Several factors contributed to this situation: many of the farmers are acutely poor and are not able to pay for fertilizers or modern agricultural equipment, and monitoring has been a real issue – there has simply not been a good way of detecting land clearing before it is too late. Issues of weak governance and corruption have not helped either. For all these complicated reasons, deforestation was long seen as near impossible to stop, in spite of its very harmful effects.
Until now. During the last years deforestation in Brazil has decreased dramatically: in 2014 deforestation was 5, 012 square kilometers, down 75 per cent from the 1996–2005 baseline, and the trend suggests it could soon stop altogether. Already, the CO2 emission reductions are down by more than 700 million tons CO2 per year, more than the combined UNFCCC climate pledges of the US and the EU until 2020. What’s more, several promising land rehabilitation approaches have now emerged, and there is a very real chance that Brazil will go into reforestation during the next ten years. Beyond solving many local issues, this would also mean Brazil would act as a large-scale carbon sink.
What has led to this great turn of events?

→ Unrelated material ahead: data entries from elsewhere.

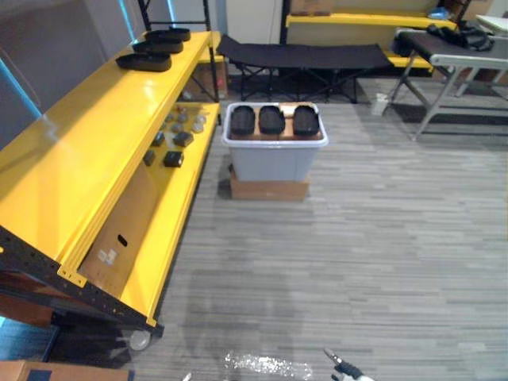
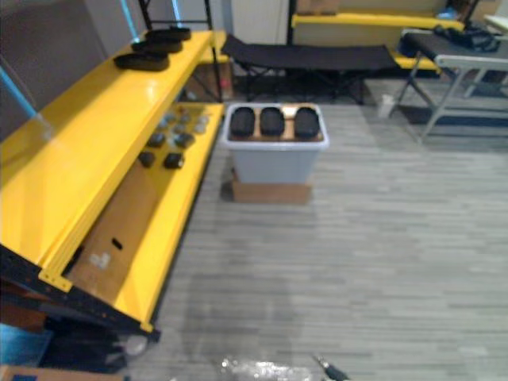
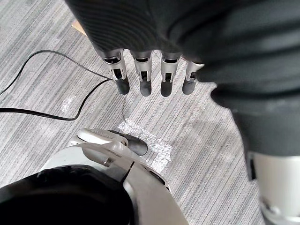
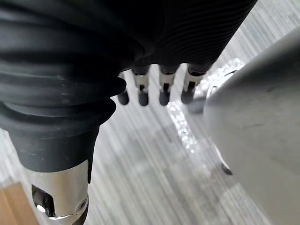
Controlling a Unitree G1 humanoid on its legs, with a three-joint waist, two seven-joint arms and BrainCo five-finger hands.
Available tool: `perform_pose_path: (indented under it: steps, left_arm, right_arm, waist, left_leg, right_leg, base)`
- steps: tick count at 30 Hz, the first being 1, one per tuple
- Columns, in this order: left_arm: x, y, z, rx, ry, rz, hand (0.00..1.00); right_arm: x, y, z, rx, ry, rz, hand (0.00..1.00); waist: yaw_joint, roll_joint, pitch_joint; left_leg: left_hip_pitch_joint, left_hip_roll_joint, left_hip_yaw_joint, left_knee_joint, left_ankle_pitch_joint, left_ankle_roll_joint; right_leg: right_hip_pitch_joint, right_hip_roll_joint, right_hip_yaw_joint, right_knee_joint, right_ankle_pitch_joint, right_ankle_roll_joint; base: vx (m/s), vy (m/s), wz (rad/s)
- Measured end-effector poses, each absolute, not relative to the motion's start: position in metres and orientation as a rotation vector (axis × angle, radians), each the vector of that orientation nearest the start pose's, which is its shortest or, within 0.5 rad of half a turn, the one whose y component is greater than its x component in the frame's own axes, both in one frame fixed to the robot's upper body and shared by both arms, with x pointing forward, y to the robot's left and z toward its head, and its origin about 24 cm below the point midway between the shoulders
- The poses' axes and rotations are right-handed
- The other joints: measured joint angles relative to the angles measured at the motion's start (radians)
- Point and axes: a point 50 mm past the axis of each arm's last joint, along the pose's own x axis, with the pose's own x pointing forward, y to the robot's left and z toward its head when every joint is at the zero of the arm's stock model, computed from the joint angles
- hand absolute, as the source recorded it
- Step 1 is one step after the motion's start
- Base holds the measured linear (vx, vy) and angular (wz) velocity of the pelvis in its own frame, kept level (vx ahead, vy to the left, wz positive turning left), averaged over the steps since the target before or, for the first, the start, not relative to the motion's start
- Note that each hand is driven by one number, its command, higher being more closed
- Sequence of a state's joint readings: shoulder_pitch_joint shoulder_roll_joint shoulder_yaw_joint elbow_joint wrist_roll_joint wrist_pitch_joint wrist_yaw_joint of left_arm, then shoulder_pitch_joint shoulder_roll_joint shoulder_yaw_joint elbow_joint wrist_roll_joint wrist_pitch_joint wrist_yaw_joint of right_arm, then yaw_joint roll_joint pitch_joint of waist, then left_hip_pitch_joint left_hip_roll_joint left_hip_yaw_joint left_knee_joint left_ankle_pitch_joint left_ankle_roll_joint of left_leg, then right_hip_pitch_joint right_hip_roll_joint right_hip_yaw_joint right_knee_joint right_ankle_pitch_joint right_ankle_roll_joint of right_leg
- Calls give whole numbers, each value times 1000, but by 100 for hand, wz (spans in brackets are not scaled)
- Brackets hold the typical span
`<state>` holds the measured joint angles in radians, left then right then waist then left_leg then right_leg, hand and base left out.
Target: Walk over and take plastic housings, then place them on the shelf
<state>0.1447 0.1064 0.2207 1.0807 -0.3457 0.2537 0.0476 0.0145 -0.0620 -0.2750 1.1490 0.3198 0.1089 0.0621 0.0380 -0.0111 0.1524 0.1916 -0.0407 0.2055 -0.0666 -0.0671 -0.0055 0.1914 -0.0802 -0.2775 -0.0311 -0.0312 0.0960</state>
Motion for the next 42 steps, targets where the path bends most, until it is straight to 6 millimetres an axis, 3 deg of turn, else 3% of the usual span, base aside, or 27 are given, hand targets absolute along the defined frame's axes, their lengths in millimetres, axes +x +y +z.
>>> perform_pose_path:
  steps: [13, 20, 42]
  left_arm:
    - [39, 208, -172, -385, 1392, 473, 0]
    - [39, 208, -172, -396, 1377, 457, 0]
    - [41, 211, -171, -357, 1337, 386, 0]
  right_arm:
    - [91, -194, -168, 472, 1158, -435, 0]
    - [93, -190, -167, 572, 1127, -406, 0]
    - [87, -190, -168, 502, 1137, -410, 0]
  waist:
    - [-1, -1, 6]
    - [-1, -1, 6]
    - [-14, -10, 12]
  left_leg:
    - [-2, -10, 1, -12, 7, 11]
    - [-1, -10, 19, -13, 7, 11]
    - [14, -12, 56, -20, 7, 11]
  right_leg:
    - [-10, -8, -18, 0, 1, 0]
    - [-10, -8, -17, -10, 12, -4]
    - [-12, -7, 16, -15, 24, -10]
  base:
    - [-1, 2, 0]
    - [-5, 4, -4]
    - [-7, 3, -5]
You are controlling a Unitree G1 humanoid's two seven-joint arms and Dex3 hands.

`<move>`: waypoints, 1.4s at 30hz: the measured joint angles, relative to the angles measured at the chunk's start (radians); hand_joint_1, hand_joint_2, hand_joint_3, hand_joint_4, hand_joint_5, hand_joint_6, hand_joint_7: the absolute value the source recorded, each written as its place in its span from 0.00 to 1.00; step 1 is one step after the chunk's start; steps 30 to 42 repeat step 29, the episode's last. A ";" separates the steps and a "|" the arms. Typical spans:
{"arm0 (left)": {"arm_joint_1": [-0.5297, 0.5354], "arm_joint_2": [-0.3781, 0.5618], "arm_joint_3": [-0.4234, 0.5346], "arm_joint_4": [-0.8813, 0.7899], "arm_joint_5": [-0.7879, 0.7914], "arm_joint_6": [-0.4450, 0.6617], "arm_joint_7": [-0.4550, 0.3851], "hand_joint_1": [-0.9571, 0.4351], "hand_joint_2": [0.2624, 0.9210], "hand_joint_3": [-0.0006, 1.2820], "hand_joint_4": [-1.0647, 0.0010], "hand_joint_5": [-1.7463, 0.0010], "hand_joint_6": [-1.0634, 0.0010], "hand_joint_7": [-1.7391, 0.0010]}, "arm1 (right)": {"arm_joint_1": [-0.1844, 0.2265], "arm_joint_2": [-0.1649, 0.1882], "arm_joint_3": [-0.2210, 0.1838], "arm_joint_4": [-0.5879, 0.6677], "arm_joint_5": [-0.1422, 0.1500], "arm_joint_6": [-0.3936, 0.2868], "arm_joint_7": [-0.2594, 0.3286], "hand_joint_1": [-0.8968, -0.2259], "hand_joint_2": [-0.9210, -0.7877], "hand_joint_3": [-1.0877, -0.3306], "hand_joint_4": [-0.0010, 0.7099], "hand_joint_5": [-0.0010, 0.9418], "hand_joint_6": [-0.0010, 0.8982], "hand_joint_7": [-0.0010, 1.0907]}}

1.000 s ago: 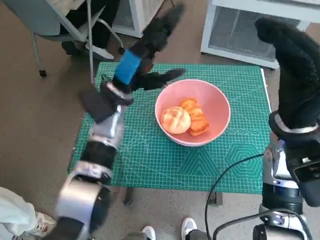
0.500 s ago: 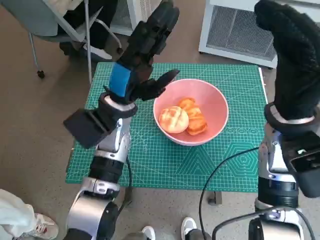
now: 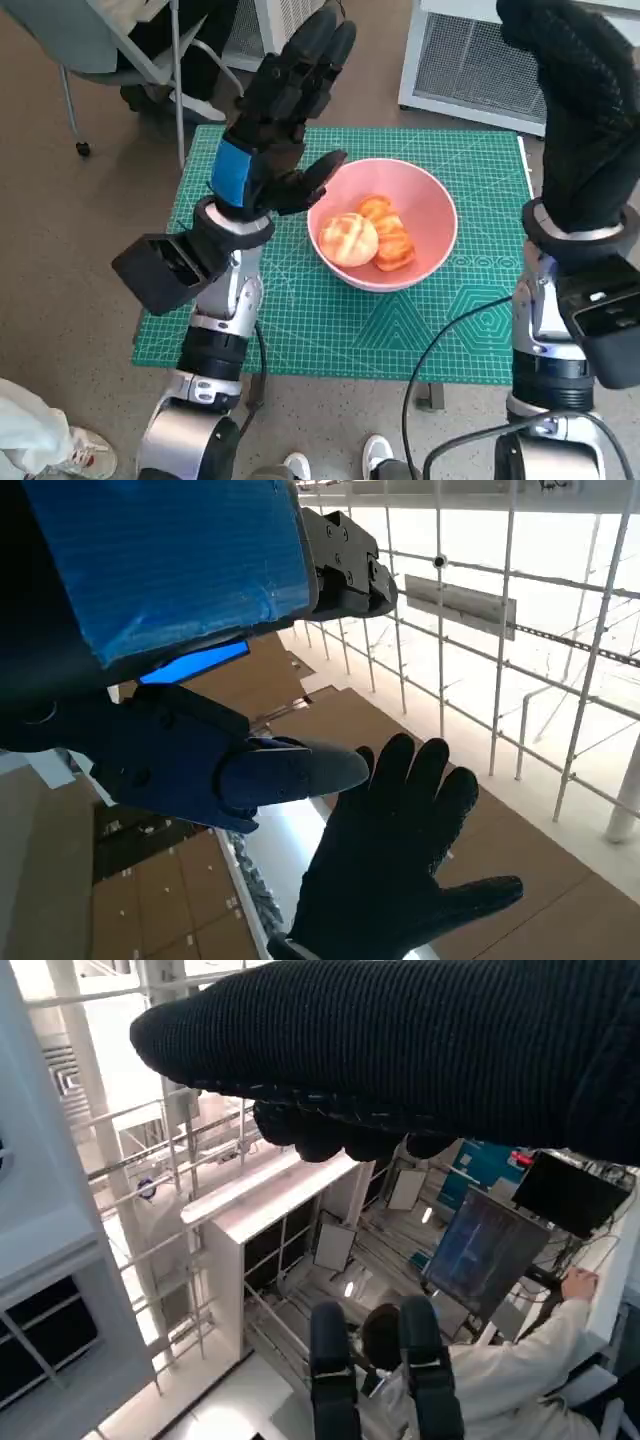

Several factors: first, Brazil has pioneered a satellite-based monitoring system (DETER) which provides a deforestation update every second week, and it has established a rapid-response team that quickly takes action. Second, the large slaughterhouses and soybean producers adopted new codes of conduct, which made it hard for suppliers to get away with slash-and-burn agricultural practices. International food producers and restaurant chains also used their purchasing power to create more sustainable farming practices. Third, Brazil adopted a new forest code in 2010, establishing a stronger legal framework around deforestation and land use. Importantly, it contained innovative financing mechanisms to help boost farm productivity, reducing the need for farmers to slash and burn. The Amazon Fund was established in 2008 to help finance many of these changes. It is open to contributions from governments and philanthropy. The Norwegian government was the first contributor to the fund, and remains the largest. This example nicely illustrates the good disruption concept and its drivers: new
technology is coming together with a new powerful meso-economy (this time in the form of an industrial cooperation and an international fund) and improved governance to solve a massive issue that was broadly believed to be unsolvable only a decade ago.
Turning to land rehabilitation, the Clean Air Action Corporation (CAAC) is an interesting example. The CAAC works with subsistence farmers in Africa and India, supporting them to reforest their land. The CAAC provides a very modest upfront capital infusion for the tree plants, basic training, and it monitors the results. Farmers benefit primarily through a stable supply of fodder and firewood, but there are many other ‘co-benefits’ in the form of improved agricultural productivity, less soil degradation, and a more enjoyable landscape. The results of this simple approach are impressive: CAAC now works with 75,000 farmers, more than 90 per cent of whom stick with the programme. Carbon uptake is on average 22 tons per hectare per year in Kenya, and 31 tons in Uganda, according to the external verifications made – far beyond the 1-3 tons per hectare per year that the literature suggests is possible.
There are other approaches as well, for instance the Holistic Planned Grazing approach championed by the Savory Institute.17 As a thought experiment, if these and similar results could be scaled to only 10–15 per cent of the 2 billion hectares of degraded land globally, it would offset all of the US’s greenhouse gas emissions for decades. Again, these are not incremental changes but order-of-magnitude improvements.。